> **TASK TO COMPLETE**
Up to and including the line with "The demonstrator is", please reproduce the lines below exactly, beginning with the first.

> **INFORMATION SHOWN**

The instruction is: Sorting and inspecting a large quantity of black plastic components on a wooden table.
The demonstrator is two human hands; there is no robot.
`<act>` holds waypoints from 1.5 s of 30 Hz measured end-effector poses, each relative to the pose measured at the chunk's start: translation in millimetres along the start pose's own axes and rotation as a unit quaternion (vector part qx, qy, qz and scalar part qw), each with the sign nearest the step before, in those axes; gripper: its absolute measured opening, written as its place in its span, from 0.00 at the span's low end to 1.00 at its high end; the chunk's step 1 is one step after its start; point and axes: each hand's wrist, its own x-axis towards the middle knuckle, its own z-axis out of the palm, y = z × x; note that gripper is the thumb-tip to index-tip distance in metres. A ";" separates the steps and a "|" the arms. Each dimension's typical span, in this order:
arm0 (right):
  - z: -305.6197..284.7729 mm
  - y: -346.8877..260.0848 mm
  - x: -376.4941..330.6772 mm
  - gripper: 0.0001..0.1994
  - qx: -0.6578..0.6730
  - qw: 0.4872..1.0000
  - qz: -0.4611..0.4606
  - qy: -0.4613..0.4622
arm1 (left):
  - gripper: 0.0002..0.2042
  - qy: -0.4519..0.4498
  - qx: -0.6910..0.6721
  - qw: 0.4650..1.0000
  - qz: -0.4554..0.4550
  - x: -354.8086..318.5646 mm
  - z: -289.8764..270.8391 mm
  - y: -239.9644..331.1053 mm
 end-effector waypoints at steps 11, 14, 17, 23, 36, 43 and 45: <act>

> **COMPLETED TASK**
The instruction is: Sorting and inspecting a large quantity of black plastic components on a wooden table.
The demonstrator is two human hands; there is no robot.

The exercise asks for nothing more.